Thousands of Turks, singing and waving the national flag, have turned out on the streets of the main cities in support of the government. As night fell, the main squares in Istanbul were packed with people, chanting that neither their land nor democracy could be taken away by soldiers. kessel Unadi is in Istanbul. Here in the European side of Istanbul, we have a gathering of more than thousand people, chanting in support of their president, and chanted against the coup attempt. A similar gathering of thousands of people also has been reported on the Asian side, where a confident president Erdogan appeared among the supporters, and gave a speech, saying that the military, the army, the majority of the soldiers are with the government and with him, and in response to chance from the people who were asking for the execution of those involved in the coup attempt, he said the parliament should decide about this.
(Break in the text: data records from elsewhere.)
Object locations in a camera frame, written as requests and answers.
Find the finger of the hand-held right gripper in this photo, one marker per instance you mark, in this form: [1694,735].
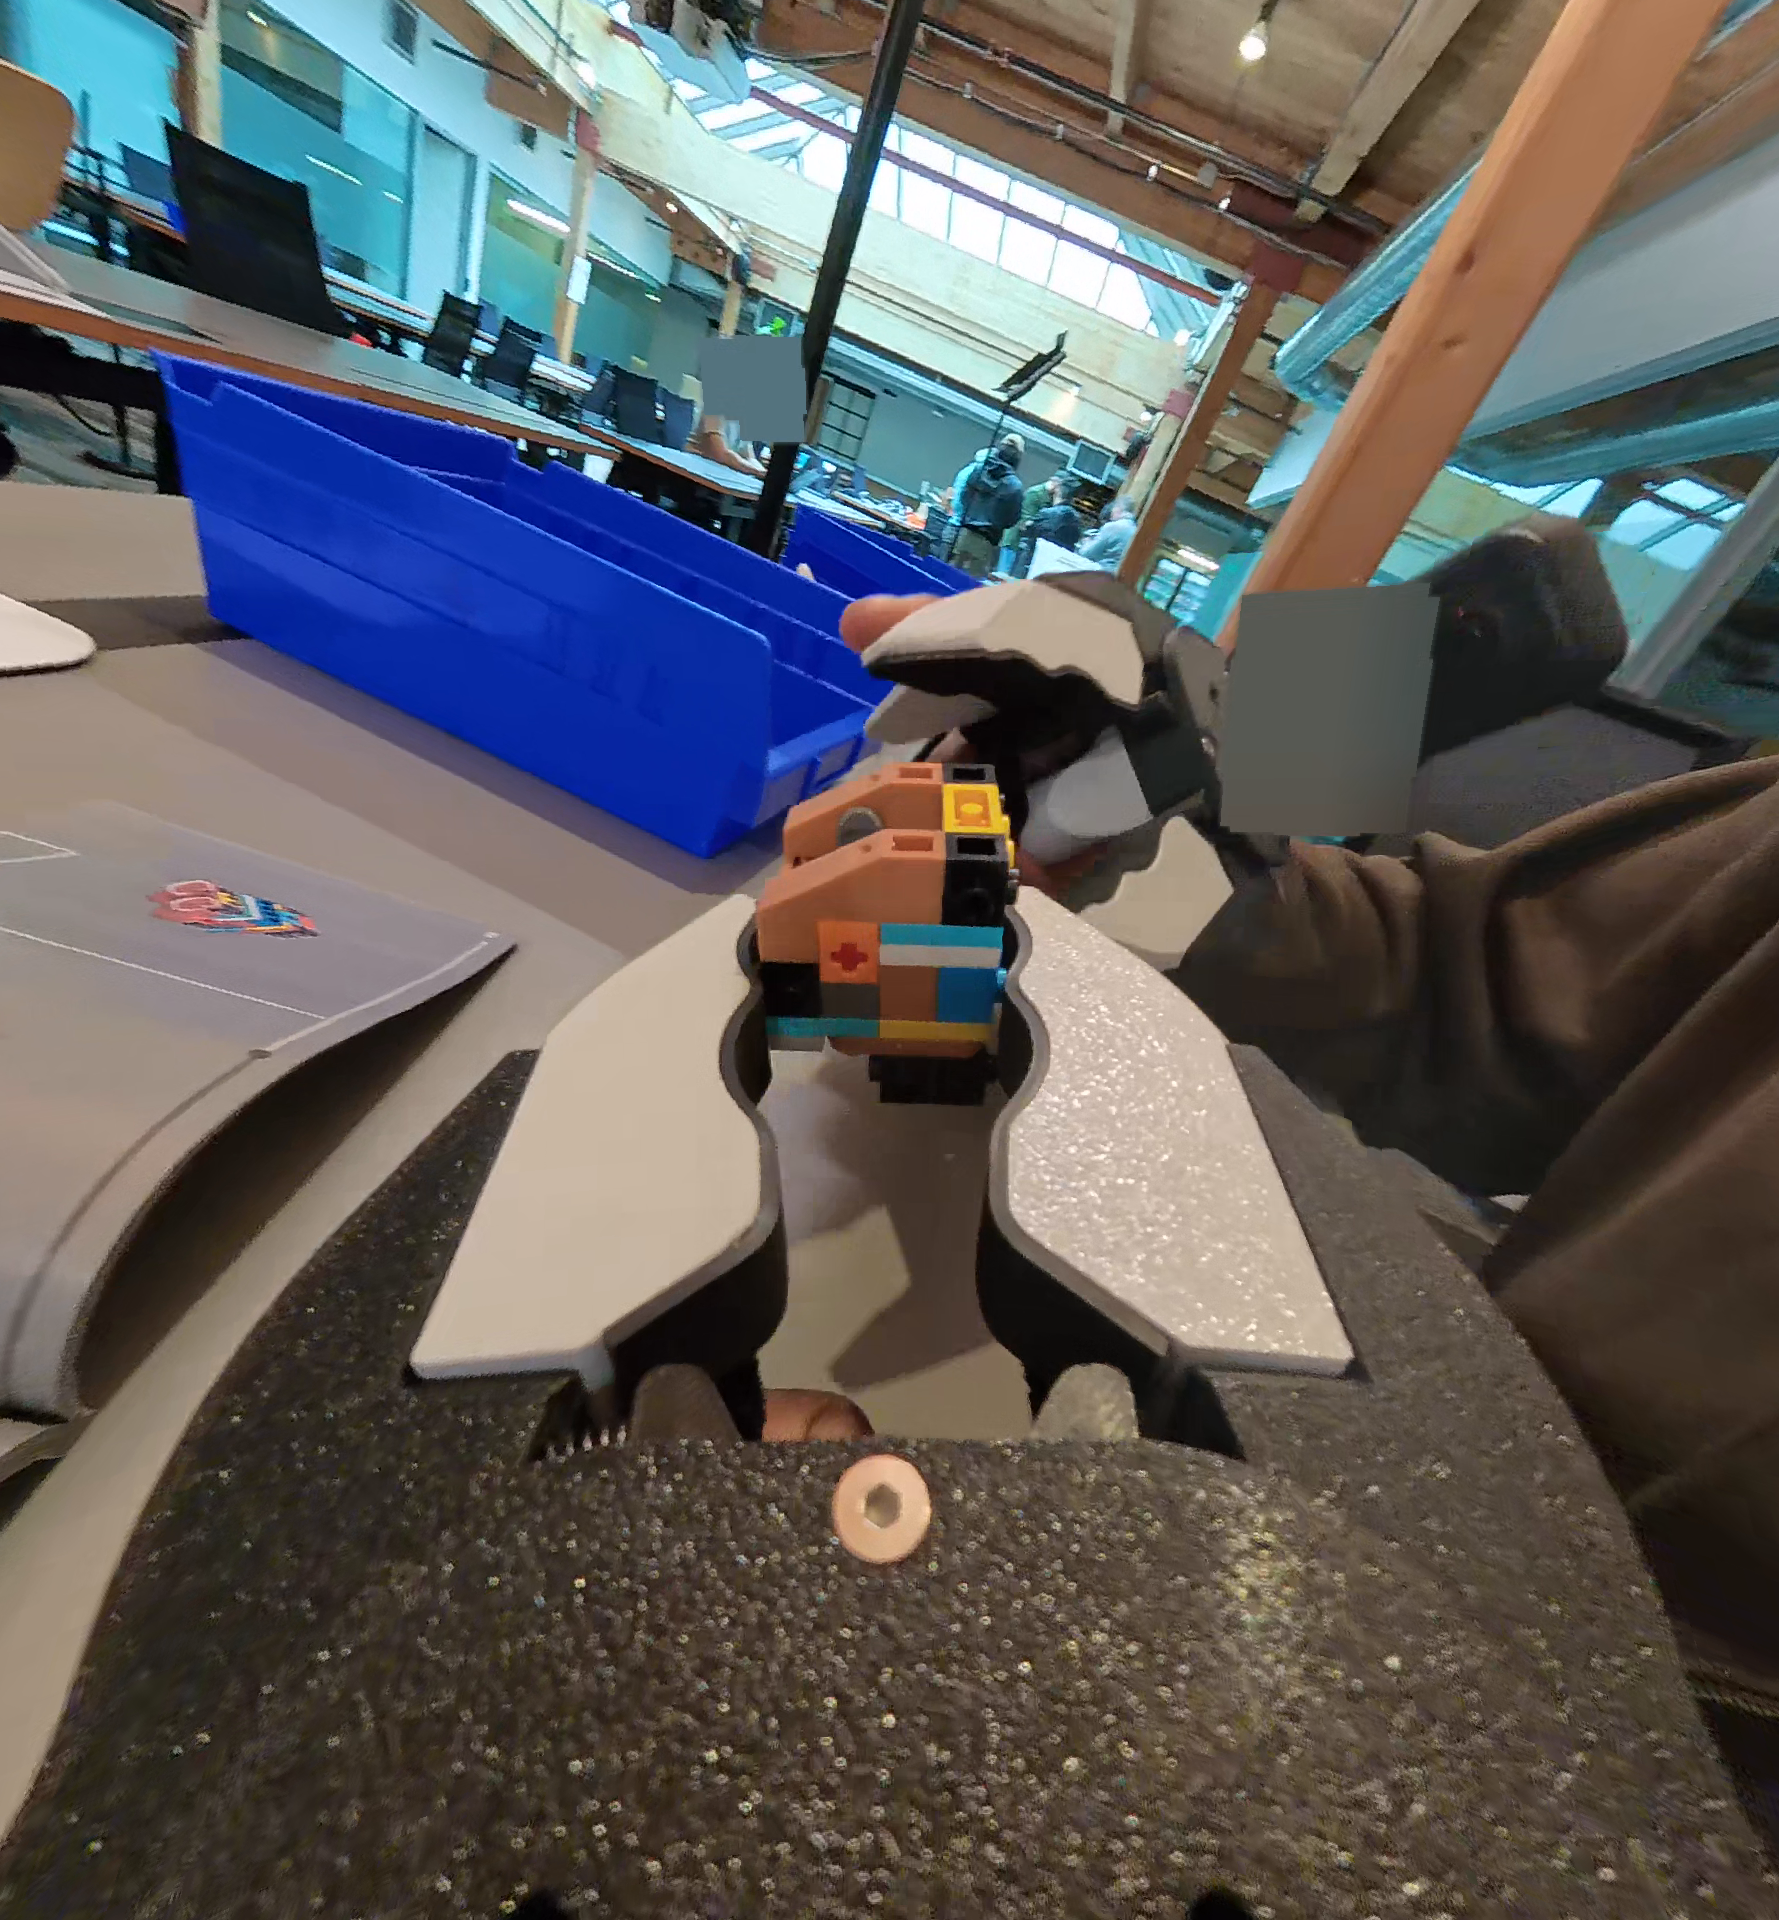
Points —
[1039,624]
[1158,901]

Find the wooden post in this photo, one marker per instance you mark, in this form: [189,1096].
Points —
[1473,271]

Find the black stand pole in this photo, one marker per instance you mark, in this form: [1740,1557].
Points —
[844,227]

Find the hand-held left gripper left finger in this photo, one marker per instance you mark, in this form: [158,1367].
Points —
[620,1171]

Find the person's right hand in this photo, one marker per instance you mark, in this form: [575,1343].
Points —
[889,615]

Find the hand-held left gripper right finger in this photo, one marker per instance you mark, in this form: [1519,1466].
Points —
[1158,1171]

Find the grey desk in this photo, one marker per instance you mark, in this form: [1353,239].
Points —
[303,719]

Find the person's brown jacket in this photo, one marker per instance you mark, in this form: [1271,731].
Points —
[1700,1351]

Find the black office chair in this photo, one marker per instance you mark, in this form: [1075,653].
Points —
[454,330]
[252,227]

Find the brown teal toy brick model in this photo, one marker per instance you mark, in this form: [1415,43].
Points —
[889,959]

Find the black music stand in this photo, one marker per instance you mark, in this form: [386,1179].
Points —
[1032,376]

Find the long grey table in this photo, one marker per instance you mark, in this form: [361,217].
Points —
[229,345]

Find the grey instruction booklet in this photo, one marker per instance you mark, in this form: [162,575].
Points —
[154,1081]

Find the blue storage bin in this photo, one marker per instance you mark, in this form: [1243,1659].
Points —
[454,601]
[873,555]
Mr. Erdogan called on the United States to extradite the exile Turkish cleric Fethullah Gulen who has been accused of being behind the plot. Mr. Gulen, who lives in Pennsylvinia, denies any involvement, and has denounced the coup attempt. The US Secretary of State John Kerry said the Turkish authorities must show proof of any wrongdoing by Mr. Gulen before extradiction could be considered. Close to 3,000 soldiers, including several Generals, are now in custody, following the collapse of the coup attempt. Our Turkish correspondent Mark Lowen says the events of the last 24 hours underlined the deep divisions within Turkey. The army was long the guarantor of Turkey's secular constitution, which the Islamist presdient Recep Tayyip Erdogan has largely disavowed. He is adored by his supporters, more conservative, pious Turks but loathed by his critics who point his clampdown on freedom expression and growing autocracy, constantly hiting out his opponents. The attempted coup has failed and Mr.Erdogan has rallied his supporters. Turkey's political bruiser will emerge strengthened by this, as he pins it as the survival of Turkish democracy.
The French government has called up 12,000 police reservists to help boost security after the truck attack in Nice in which more than 80 people were killed. The Interior Minister Bernard Cazeneuve also appealled to what he described as all willing French patriots to sign up its reservists. Lucy Williamson reports. The exhaustion of France security forces is a vivid sign of the nation's trauma. Three major attacks in 18 months, and a state of emergency in place across the country. The government is facing mounting criticism for not keeping its citizens secure. They say we are at war when commentator wrote this week, but we live as if we are at peace. The far-right leader Marine Le Pen has called on Mr. Cazeneuve to resign, saying that France has the means to defend itself, but that its leaders were too weak to do it.